------ RECORDED DATA

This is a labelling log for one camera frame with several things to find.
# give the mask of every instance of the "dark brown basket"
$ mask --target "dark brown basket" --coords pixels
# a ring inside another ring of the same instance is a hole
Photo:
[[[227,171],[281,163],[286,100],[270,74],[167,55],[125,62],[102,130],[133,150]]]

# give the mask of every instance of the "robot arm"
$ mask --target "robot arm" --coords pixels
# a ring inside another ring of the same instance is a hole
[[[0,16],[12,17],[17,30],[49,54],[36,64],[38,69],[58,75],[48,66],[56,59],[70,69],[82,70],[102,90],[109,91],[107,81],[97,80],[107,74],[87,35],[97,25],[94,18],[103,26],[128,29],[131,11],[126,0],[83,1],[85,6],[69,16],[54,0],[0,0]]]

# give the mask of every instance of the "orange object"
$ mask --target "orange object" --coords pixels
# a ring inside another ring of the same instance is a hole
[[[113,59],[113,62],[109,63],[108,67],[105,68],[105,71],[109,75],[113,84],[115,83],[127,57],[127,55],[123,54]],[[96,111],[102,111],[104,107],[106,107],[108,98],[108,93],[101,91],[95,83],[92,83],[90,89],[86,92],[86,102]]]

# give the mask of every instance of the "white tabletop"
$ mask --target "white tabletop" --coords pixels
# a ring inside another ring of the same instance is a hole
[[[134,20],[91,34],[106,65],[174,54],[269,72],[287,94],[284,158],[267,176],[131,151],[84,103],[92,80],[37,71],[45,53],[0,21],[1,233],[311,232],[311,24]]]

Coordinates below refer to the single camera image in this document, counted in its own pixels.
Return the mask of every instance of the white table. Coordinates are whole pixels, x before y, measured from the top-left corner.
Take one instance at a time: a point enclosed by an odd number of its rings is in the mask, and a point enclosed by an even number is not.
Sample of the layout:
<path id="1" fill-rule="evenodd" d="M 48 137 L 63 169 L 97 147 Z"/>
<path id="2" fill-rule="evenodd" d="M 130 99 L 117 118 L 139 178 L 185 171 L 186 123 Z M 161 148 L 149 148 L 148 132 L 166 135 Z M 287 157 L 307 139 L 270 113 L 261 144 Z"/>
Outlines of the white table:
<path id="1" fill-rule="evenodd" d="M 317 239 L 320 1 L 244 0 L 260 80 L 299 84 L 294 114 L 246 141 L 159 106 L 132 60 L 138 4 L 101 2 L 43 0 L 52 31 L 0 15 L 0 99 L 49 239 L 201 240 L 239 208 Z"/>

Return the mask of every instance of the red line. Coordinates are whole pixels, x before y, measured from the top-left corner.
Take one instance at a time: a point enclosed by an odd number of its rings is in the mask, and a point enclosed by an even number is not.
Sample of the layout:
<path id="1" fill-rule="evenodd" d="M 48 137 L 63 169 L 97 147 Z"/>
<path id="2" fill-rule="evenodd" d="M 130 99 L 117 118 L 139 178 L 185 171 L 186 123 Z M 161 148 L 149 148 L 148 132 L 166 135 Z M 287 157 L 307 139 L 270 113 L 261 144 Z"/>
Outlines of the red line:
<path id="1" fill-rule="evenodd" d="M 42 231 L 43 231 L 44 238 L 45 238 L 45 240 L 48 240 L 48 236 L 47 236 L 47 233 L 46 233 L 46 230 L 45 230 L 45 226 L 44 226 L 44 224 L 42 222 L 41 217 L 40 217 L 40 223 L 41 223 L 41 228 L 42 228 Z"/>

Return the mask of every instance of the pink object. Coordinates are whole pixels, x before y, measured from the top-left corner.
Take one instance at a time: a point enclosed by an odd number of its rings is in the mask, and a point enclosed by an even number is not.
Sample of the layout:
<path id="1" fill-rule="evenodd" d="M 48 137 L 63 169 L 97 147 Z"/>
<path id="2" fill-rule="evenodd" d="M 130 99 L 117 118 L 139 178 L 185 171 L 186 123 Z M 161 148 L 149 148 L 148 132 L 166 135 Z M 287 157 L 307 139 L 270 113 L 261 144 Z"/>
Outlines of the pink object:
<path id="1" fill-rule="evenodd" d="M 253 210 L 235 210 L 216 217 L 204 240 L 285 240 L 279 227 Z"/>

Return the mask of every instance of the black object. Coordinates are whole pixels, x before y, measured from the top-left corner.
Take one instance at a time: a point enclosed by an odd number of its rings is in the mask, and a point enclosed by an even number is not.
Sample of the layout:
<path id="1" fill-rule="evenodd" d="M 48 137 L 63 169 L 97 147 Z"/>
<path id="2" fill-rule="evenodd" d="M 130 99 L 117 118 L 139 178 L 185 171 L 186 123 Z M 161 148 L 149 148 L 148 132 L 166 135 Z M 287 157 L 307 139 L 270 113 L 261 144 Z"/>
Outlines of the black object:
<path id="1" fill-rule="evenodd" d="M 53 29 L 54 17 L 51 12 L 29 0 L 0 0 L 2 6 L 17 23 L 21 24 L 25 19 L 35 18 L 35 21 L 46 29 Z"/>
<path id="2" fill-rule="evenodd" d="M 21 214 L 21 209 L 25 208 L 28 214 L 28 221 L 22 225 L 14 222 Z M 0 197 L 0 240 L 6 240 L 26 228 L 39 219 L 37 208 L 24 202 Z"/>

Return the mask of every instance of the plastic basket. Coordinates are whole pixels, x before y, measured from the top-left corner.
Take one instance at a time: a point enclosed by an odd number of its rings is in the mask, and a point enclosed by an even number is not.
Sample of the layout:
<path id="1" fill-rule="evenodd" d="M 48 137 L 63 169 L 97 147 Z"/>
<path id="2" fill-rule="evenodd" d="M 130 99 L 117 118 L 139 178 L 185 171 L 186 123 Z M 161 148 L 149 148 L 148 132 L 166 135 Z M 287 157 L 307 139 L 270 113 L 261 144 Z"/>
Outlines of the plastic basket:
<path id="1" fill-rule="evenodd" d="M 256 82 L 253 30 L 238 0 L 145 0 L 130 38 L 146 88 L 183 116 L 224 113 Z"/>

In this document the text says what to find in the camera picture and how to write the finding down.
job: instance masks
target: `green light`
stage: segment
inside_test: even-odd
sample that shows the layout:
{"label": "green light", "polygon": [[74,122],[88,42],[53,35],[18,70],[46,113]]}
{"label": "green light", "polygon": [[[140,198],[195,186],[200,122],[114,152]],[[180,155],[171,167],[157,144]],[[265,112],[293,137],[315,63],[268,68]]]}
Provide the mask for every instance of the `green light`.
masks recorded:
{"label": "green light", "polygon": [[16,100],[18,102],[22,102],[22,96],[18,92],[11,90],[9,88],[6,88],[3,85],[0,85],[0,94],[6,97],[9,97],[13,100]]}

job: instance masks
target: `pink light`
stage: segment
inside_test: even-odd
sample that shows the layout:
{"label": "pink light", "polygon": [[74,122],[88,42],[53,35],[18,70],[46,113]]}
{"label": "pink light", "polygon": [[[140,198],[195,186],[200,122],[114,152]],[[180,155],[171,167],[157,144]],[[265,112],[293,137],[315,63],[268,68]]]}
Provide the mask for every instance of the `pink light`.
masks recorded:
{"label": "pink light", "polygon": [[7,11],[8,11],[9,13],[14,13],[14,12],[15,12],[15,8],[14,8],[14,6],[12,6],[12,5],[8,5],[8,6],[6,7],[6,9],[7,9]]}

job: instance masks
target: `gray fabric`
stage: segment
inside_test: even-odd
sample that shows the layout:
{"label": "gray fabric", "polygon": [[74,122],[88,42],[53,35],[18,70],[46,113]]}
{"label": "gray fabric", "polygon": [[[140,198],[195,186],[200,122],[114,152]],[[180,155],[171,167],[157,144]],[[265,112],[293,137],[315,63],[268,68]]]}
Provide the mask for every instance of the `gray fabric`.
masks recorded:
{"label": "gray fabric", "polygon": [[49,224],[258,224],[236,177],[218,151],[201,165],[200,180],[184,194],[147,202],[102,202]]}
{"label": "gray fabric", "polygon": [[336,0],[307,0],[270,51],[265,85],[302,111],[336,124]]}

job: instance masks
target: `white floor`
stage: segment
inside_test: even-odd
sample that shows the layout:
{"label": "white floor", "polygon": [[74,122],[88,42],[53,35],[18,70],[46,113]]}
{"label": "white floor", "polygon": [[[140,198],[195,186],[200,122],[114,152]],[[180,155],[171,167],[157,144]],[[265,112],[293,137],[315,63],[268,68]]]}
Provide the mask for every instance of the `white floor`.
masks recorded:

------------

* **DIRECTIONS FOR THIS TASK**
Each line in the records above with "tabletop" must be returned.

* **EXPECTED ANSWER**
# give the mask of every instance of the "white tabletop"
$ mask --target "white tabletop" --coords pixels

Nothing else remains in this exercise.